_PROBLEM REQUIREMENTS_:
Set the data down again, exactly as it appears below.

____

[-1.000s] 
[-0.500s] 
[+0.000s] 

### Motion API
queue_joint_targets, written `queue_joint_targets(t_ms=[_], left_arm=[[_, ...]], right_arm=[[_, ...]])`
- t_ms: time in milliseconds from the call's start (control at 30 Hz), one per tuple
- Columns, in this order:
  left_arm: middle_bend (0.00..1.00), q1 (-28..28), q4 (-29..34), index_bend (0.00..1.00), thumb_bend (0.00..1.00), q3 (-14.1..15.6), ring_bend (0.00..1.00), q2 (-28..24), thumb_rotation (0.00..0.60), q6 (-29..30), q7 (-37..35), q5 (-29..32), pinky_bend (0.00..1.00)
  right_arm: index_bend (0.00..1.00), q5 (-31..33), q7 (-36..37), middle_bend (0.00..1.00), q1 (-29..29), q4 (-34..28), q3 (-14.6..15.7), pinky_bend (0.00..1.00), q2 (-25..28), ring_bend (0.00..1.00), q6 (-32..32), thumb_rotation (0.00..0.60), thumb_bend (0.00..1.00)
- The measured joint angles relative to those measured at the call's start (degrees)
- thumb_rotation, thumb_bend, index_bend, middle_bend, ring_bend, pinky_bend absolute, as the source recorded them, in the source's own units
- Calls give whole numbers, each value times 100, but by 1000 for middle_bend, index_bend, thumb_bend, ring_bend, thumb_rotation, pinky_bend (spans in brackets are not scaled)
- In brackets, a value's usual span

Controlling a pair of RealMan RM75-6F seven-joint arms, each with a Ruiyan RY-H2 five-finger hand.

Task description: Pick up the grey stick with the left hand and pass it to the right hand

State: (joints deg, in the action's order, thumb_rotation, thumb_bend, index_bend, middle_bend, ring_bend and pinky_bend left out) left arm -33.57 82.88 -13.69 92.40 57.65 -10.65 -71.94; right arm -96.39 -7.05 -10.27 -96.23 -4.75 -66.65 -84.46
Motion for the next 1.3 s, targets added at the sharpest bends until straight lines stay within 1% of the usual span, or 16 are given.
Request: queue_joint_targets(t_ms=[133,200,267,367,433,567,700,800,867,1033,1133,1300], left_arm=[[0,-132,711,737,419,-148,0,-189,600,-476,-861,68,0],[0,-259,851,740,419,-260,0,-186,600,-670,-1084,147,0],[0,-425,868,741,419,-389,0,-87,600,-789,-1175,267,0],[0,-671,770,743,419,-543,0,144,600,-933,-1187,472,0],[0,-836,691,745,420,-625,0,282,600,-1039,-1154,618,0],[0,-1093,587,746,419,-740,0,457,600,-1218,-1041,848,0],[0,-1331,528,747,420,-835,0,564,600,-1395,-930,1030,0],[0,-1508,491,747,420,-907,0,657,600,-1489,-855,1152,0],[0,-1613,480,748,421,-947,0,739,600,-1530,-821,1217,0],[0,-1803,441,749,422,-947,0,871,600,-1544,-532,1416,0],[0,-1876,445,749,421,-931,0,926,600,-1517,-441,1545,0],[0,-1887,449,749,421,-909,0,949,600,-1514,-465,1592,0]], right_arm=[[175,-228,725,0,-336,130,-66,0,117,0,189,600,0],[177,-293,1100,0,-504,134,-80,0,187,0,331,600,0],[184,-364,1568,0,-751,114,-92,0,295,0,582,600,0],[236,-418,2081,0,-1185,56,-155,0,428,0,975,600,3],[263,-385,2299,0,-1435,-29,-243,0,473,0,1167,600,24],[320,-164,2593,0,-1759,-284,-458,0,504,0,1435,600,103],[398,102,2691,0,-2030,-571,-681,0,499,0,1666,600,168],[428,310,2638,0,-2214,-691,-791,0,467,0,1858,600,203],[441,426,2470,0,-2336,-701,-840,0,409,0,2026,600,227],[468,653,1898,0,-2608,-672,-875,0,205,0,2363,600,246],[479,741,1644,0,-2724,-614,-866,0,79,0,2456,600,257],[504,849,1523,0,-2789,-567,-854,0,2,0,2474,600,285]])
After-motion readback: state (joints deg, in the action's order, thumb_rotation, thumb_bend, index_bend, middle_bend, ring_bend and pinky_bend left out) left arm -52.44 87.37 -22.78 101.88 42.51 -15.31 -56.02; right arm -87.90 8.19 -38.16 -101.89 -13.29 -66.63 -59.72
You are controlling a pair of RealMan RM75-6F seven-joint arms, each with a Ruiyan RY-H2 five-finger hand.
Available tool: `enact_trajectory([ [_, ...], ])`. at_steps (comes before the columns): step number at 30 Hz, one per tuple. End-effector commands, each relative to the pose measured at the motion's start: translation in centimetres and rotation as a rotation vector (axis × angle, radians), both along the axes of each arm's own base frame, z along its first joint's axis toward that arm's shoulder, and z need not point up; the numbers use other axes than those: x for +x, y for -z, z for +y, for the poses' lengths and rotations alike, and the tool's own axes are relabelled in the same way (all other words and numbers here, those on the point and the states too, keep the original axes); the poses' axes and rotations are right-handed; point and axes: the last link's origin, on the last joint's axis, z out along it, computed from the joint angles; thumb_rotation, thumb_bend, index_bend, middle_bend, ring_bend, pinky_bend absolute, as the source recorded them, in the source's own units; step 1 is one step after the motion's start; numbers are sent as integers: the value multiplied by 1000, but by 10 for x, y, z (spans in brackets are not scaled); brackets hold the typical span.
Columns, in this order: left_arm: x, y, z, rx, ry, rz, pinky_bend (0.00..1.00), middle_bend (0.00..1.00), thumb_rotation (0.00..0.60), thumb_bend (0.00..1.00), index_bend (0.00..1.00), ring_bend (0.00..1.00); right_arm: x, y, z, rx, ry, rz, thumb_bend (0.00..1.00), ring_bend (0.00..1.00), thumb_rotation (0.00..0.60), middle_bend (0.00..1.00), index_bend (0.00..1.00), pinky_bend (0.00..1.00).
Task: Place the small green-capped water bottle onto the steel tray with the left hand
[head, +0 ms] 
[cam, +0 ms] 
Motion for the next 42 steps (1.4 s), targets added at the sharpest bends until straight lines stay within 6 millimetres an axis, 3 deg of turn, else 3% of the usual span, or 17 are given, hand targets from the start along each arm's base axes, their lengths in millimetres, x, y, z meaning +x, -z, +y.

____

_SOLUTION BELOW_:
[-1.000s] 
[-0.500s] 
[+0.000s] 

### Motion API
queue_joint_targets, written `queue_joint_targets(t_ms=[_], left_arm=[[_, ...]], right_arm=[[_, ...]])`
- t_ms: time in milliseconds from the call's start (control at 30 Hz), one per tuple
- Columns, in this order:
  left_arm: middle_bend (0.00..1.00), q1 (-28..28), q4 (-29..34), index_bend (0.00..1.00), thumb_bend (0.00..1.00), q3 (-14.1..15.6), ring_bend (0.00..1.00), q2 (-28..24), thumb_rotation (0.00..0.60), q6 (-29..30), q7 (-37..35), q5 (-29..32), pinky_bend (0.00..1.00)
  right_arm: index_bend (0.00..1.00), q5 (-31..33), q7 (-36..37), middle_bend (0.00..1.00), q1 (-29..29), q4 (-34..28), q3 (-14.6..15.7), pinky_bend (0.00..1.00), q2 (-25..28), ring_bend (0.00..1.00), q6 (-32..32), thumb_rotation (0.00..0.60), thumb_bend (0.00..1.00)
- The measured joint angles relative to those measured at the call's start (degrees)
- thumb_rotation, thumb_bend, index_bend, middle_bend, ring_bend, pinky_bend absolute, as the source recorded them, in the source's own units
- Calls give whole numbers, each value times 100, but by 1000 for middle_bend, index_bend, thumb_bend, ring_bend, thumb_rotation, pinky_bend (spans in brackets are not scaled)
- In brackets, a value's usual span

Controlling a pair of RealMan RM75-6F seven-joint arms, each with a Ruiyan RY-H2 five-finger hand.

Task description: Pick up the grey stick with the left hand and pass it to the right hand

State: (joints deg, in the action's order, thumb_rotation, thumb_bend, index_bend, middle_bend, ring_bend and pinky_bend left out) left arm -33.57 82.88 -13.69 92.40 57.65 -10.65 -71.94; right arm -96.39 -7.05 -10.27 -96.23 -4.75 -66.65 -84.46
Motion for the next 1.3 s, targets added at the sharpest bends until straight lines stay within 1% of the usual span, or 16 are given.
Request: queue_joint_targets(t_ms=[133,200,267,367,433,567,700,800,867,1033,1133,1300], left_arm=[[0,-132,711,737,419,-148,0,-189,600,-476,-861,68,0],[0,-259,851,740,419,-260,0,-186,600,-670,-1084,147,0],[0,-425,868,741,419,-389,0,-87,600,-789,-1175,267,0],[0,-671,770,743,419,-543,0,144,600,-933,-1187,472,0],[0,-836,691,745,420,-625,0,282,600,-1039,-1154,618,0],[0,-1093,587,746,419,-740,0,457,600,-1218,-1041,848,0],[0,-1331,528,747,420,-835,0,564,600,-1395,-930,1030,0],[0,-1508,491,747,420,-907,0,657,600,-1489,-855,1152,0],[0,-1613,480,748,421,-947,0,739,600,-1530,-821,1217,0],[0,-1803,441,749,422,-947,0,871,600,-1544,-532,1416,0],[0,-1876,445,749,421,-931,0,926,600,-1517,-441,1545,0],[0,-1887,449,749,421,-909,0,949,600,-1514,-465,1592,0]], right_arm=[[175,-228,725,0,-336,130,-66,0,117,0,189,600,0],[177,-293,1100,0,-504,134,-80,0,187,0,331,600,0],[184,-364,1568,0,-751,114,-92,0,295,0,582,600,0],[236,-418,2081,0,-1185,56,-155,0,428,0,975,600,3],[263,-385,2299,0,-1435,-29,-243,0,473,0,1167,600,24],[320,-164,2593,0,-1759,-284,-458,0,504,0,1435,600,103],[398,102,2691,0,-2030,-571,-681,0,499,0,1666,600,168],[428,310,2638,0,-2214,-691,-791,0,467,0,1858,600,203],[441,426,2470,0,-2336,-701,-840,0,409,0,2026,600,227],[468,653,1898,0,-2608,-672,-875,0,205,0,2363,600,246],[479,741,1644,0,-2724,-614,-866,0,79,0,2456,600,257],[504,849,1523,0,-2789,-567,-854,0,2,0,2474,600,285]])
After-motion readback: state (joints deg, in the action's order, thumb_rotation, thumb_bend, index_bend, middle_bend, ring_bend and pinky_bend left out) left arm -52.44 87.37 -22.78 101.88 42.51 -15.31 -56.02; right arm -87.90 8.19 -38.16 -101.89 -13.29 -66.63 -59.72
You are controlling a pair of RealMan RM75-6F seven-joint arms, each with a Ruiyan RY-H2 five-finger hand.
Available tool: `enact_trajectory([ [_, ...], ])`. at_steps (comes before the columns): step number at 30 Hz, one per tuple. End-effector commands, each relative to the pose measured at the motion's start: translation in centimetres and rotation as a rotation vector (axis × angle, radians), both along the axes of each arm's own base frame, z along its first joint's axis toward that arm's shoulder, and z need not point up; the numbers use other axes than those: x for +x, y for -z, z for +y, for the poses' lengths and rotations alike, and the tool's own axes are relabelled in the same way (all other words and numbers here, those on the point and the states too, keep the original axes); the poses' axes and rotations are right-handed; point and axes: the last link's origin, on the last joint's axis, z out along it, computed from the joint angles; thumb_rotation, thumb_bend, index_bend, middle_bend, ring_bend, pinky_bend absolute, as the source recorded them, in the source's own units; step 1 is one step after the motion's start; numbers are sent as integers: the value multiplied by 1000, but by 10 for x, y, z (spans in brackets are not scaled); brackets hold the typical span.
Columns, in this order: left_arm: x, y, z, rx, ry, rz, pinky_bend (0.00..1.00), middle_bend (0.00..1.00), thumb_rotation (0.00..0.60), thumb_bend (0.00..1.00), index_bend (0.00..1.00), ring_bend (0.00..1.00); right_arm: x, y, z, rx, ry, rz, thumb_bend (0.00..1.00), ring_bend (0.00..1.00), thumb_rotation (0.00..0.60), middle_bend (0.00..1.00), index_bend (0.00..1.00), pinky_bend (0.00..1.00).
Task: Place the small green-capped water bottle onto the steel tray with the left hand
[head, +0 ms] 
[cam, +0 ms] 
Motion for the next 42 steps (1.4 s), targets added at the sharpest bends until straight lines stay within 6 millimetres an axis, 3 deg of turn, else 3% of the usual span, or 17 are given, hand targets from the start along each arm's base axes, their lengths in millimetres, x, y, z meaning +x, -z, +y.

The exercise has been answered in full.